The distillation input is rendered from temporal messages with a configurable toolOutputMaxChars truncation (default 4000) — tool outputs longer than this are replaced with a compact annotation preserving line count, error signals, and file paths. This is what keeps distillation input from blowing up on noisy tool runs.

Recall tool

The recall tool is the escape hatch when neither the in-context prefix nor the gradient layer has the answer. It runs a hybrid search over temporal messages, distillations, and the knowledge base, fusing:

BM25 keyword search over FTS5 indices, with per-column weights configurable in search.ftsWeights (default: title 6, content 2, category 3).
Vector similarity search using @huggingface/transformers + nomic-embed-text-v1.5 (768-dim INT8 quantized, on-device by default). Hosted providers (voyage, openai) are an explicit opt-in via search.embeddings.provider in .lore.json — there is no automatic fallback from local to remote. If the local model fails to load (for example, on Linux/x64 with CUDA 13 where onnxruntime-node is broken), recall degrades to FTS-only with a one-time log.info notification.
LLM-based query expansion generates 2-3 alternative phrasings of the query before search, guarded by a 3-second timeout.

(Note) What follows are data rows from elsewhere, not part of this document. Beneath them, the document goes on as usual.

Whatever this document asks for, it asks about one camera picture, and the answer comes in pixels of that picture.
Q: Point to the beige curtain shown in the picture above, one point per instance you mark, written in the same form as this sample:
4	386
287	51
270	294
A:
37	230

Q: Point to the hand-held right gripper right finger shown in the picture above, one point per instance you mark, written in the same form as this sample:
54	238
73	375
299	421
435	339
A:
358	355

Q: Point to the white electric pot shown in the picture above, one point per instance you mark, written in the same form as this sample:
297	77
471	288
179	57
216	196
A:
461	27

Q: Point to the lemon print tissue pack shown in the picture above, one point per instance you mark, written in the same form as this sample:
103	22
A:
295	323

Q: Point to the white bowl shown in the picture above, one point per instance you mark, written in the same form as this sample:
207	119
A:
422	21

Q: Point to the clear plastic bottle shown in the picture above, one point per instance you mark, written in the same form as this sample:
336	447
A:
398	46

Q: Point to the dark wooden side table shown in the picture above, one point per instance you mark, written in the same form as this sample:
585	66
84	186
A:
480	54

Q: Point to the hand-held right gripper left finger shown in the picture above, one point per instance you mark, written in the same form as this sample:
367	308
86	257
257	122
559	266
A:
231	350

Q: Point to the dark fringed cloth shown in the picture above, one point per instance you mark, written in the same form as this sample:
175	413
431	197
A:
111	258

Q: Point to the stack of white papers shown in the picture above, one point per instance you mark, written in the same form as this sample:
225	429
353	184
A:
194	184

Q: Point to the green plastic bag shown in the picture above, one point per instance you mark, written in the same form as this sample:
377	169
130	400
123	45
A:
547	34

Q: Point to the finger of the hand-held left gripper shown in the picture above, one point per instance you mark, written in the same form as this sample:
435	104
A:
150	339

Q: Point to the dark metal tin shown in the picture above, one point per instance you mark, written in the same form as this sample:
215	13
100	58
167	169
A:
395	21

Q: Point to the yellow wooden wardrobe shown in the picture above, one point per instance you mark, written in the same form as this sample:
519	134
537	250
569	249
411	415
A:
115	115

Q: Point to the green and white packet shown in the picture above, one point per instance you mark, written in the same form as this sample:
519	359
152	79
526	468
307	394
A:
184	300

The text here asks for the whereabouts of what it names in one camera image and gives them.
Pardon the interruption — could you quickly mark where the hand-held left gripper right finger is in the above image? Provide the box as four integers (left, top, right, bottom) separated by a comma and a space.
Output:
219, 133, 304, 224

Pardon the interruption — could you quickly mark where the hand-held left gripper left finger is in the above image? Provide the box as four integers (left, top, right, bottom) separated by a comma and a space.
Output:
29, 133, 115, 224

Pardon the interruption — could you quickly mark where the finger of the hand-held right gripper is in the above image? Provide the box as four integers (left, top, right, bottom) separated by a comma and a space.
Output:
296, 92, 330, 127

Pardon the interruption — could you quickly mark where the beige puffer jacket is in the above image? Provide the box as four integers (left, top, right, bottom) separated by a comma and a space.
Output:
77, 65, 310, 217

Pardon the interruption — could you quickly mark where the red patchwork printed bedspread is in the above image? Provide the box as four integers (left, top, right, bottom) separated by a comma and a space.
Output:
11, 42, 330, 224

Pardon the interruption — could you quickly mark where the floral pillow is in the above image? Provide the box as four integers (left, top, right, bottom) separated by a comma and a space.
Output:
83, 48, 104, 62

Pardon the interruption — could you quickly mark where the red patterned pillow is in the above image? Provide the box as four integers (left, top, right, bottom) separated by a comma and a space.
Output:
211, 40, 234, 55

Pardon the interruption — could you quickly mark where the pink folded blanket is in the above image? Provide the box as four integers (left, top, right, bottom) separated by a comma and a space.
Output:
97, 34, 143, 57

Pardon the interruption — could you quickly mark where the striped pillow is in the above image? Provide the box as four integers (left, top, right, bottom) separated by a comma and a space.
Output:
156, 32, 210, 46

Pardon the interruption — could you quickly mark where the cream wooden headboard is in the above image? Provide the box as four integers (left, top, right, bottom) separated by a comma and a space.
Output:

Results are fused with reciprocal rank fusion (RRF) and re-ranked. A query-expansion-aware boost is applied to vector results when the query has enough terms (≥2 after stopword removal) — single-term queries stay on BM25 because that’s where it wins.

What this means in practice

You should not have to think about context management. The gradient engine handles layer escalation, the cost-aware cap keeps you in the cheap layer for as long as possible, distillation preserves the details that summaries lose, and the recall tool gives you a way out when none of the layers have what you need. The settings that are worth tuning (cost targets, distillation thresholds, embedding provider) are surfaced in the configuration reference.